We have to do both things at the same time. Our experience at Mercedes, when we had our crisis in the late '80s to early '90s, was to have cost reductions and a product offensive. Even though we announced it in 1989-90, it took three years before we came out with the first new product -- the C-Class that came out in 1993. We also talked about changing the mindset of our people to orient them to benchmarking and competition.

Dieter was involved at that time, and he's doing exactly the same thing now -- under more severe conditions, no question about that. It's really hard -- but I'm totally convinced they'll deliver.

Q: What Mercedes components could go into Chrysler vehicles without diminishing the Mercedes brand's prestige?


We've talked about diesel engines, and we'll have Mercedes diesel engines in [Chrysler] vehicles for the European market at the end of this year. They're also producing a gearbox based on one that we developed.

I see [Chrysler] cars coming in a few years which will carry components we've developed for Mercedes-Benz. But whatever we offer, even if there are some shared components, will be totally different. Whoever buys a Mercedes will get a Mercedes. Customers won't see any cheap components coming from Japan or anywhere else. And why should people buy a Mercedes if they can get a Chrysler with Mercedes technology?

Even if we had the same engine or the same gearbox or the same axles, Mercedes cars would handle differently and have different standards in technology and safety.

Q: With the establishment of the Executive Automotive Committee, is the fence you've erected around Mercedes more or less protected?


More protected. I don't understand it when I get questions about this. Is there anyone around who doesn't understand how important it is to protect the Mercedes brand value we have? It allows us to ask for a premium. Everybody's fighting for Mercedes, everyone's fighting for Chrysler, everyone's fighting for Mitsubishi, but at the same time they'd all avoid anything that could hurt Mercedes-Benz.

Q: Do you feel pressure from the less-fortunate divisions to part with components or technologies?


Not at all.

Q: Is the group's management stretched too thin?


We feel we have the right people. We all have to give some to the new teams, but we can bring in good replacements, and we have the talent in our company, especially at Mercedes, to fill the gaps.
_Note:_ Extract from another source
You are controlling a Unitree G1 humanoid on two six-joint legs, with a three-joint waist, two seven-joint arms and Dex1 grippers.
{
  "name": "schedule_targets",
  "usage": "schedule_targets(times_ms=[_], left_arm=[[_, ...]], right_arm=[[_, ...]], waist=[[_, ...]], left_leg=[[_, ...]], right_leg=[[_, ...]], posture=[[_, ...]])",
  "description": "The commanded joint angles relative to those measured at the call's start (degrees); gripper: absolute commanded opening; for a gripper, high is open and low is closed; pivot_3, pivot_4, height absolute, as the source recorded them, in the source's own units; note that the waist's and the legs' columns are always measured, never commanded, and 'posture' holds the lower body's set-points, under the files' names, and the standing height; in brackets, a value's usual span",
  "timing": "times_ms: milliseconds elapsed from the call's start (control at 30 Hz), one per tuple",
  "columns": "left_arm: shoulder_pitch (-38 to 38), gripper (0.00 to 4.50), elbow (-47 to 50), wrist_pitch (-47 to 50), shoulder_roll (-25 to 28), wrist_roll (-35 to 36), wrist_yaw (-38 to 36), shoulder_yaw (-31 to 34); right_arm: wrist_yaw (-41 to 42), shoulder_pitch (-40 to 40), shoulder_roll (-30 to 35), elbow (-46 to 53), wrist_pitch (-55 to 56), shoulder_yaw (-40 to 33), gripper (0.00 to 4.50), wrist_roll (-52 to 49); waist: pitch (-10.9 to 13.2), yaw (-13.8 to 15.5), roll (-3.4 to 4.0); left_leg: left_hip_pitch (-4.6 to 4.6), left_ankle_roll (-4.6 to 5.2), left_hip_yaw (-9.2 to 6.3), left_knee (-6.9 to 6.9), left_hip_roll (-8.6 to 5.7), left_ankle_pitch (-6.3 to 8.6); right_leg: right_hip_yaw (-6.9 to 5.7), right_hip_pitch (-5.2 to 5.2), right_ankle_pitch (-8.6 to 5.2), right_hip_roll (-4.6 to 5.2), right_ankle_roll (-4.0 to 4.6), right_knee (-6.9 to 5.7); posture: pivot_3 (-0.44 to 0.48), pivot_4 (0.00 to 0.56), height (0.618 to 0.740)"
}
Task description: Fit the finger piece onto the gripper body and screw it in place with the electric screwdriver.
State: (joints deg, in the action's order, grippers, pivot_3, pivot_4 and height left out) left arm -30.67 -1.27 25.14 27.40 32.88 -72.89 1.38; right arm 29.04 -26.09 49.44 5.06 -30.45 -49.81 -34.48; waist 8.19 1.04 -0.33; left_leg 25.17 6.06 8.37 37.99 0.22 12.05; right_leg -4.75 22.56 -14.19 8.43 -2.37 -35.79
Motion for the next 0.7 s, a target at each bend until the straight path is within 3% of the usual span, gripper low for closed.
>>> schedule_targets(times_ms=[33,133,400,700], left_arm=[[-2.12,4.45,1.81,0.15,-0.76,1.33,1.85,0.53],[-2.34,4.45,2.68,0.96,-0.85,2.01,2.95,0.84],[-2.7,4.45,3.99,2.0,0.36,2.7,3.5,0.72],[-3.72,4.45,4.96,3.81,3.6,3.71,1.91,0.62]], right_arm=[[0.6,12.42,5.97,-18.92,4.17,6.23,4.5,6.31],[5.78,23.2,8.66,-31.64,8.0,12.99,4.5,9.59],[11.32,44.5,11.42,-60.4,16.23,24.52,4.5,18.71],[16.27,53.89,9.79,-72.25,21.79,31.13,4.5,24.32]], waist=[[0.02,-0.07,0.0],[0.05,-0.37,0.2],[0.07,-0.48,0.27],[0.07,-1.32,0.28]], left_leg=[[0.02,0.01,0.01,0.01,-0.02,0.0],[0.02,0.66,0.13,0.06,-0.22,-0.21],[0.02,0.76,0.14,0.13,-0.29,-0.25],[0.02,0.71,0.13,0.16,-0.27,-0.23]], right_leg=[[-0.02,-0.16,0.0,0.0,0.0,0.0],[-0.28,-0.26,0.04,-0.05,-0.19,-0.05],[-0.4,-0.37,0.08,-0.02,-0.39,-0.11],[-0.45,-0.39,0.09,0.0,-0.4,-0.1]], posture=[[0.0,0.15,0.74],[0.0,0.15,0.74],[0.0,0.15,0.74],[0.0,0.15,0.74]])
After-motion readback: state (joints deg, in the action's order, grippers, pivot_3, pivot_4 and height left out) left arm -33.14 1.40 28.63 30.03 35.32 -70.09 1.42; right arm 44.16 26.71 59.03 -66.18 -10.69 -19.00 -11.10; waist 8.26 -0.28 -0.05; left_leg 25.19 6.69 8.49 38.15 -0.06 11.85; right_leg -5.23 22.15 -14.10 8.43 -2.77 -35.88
We can do what we've laid out in our plans and what we've promised, so we're more relaxed than some people might expect.

Q: This is the crunch?


This is the important year -- 2001. The confidence is there. Our share price was going up yesterday, which would be otherwise unbelievable. The public has accepted the plan, they've accepted what we've said, and they've said, "O.K., give them credit, let's see." And we have to deliver. There's no question about it. And we will.